# [WHAT TO WORK ON]
Return each line below exactly as it reads, and omit any image in it.

# [GIVEN MATERIAL]

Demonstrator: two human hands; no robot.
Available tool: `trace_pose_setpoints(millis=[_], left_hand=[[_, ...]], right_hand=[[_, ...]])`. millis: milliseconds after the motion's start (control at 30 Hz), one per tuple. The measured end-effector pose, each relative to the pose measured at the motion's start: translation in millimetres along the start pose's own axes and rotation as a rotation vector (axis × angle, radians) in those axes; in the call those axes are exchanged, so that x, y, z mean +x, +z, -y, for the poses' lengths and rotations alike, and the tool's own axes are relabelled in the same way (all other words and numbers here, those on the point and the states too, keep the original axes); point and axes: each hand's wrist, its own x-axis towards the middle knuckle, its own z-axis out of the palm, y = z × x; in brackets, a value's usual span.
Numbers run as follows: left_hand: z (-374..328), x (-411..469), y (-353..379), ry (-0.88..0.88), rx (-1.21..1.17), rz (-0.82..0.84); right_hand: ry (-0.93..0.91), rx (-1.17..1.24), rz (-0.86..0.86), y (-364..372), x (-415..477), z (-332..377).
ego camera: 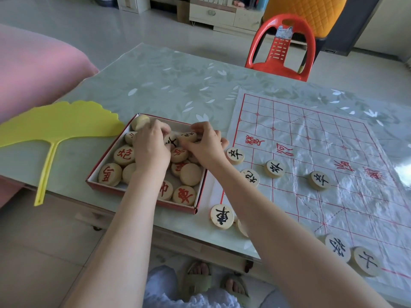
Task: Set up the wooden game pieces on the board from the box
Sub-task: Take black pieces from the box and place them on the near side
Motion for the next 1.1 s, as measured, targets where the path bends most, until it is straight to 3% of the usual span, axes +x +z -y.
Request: trace_pose_setpoints(millis=[233, 400, 533, 700, 900, 1100], left_hand=[[-5.3, -6.4, -6.2, -0.042, -0.217, 0.028], [-12.7, -16.8, -26.6, -0.145, -0.647, 0.19], [-21.3, -38.0, -31.6, -0.261, -0.83, 0.296], [-47.3, -59.7, -28.1, -0.209, -0.695, 0.303], [-107.4, -87.2, -12.0, -0.021, -0.553, 0.32], [-150.4, -104.4, 10.4, 0.082, -0.515, 0.357]], right_hand=[[-0.093, 0.298, 0.026, -19.8, -23.8, -14.4], [-0.134, 0.313, 0.049, -48.8, -48.3, -20.3], [-0.146, 0.305, 0.03, -75.2, -71.1, -21.8], [-0.07, 0.285, -0.04, -107.0, -96.0, -42.4], [0.057, 0.269, -0.101, -142.9, -125.2, -75.9], [0.131, 0.235, -0.203, -176.5, -140.4, -105.6]])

# [SOLUTION TO THIS TASK]
Demonstrator: two human hands; no robot.
Available tool: `trace_pose_setpoints(millis=[_], left_hand=[[_, ...]], right_hand=[[_, ...]])`. millis: milliseconds after the motion's start (control at 30 Hz), one per tuple. The measured end-effector pose, each relative to the pose measured at the motion's start: translation in millimetres along the start pose's own axes and rotation as a rotation vector (axis × angle, radians) in those axes; in the call those axes are exchanged, so that x, y, z mean +x, +z, -y, for the poses' lengths and rotations alike, and the tool's own axes are relabelled in the same way (all other words and numbers here, those on the point and the states too, keep the original axes); point and axes: each hand's wrist, its own x-axis towards the middle knuckle, its own z-axis out of the palm, y = z × x; in brackets, a value's usual span.
Numbers run as follows: left_hand: z (-374..328), x (-411..469), y (-353..379), ry (-0.88..0.88), rx (-1.21..1.17), rz (-0.82..0.84); right_hand: ry (-0.93..0.91), rx (-1.17..1.24), rz (-0.86..0.86), y (-364..372), x (-415..477), z (-332..377).
ego camera: 
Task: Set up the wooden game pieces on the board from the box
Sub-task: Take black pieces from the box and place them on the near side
Motion for the next 1.1 s, as measured, targets where the path bends most, until it is straight to 3% of the usual span, axes +x +z -y.
Request: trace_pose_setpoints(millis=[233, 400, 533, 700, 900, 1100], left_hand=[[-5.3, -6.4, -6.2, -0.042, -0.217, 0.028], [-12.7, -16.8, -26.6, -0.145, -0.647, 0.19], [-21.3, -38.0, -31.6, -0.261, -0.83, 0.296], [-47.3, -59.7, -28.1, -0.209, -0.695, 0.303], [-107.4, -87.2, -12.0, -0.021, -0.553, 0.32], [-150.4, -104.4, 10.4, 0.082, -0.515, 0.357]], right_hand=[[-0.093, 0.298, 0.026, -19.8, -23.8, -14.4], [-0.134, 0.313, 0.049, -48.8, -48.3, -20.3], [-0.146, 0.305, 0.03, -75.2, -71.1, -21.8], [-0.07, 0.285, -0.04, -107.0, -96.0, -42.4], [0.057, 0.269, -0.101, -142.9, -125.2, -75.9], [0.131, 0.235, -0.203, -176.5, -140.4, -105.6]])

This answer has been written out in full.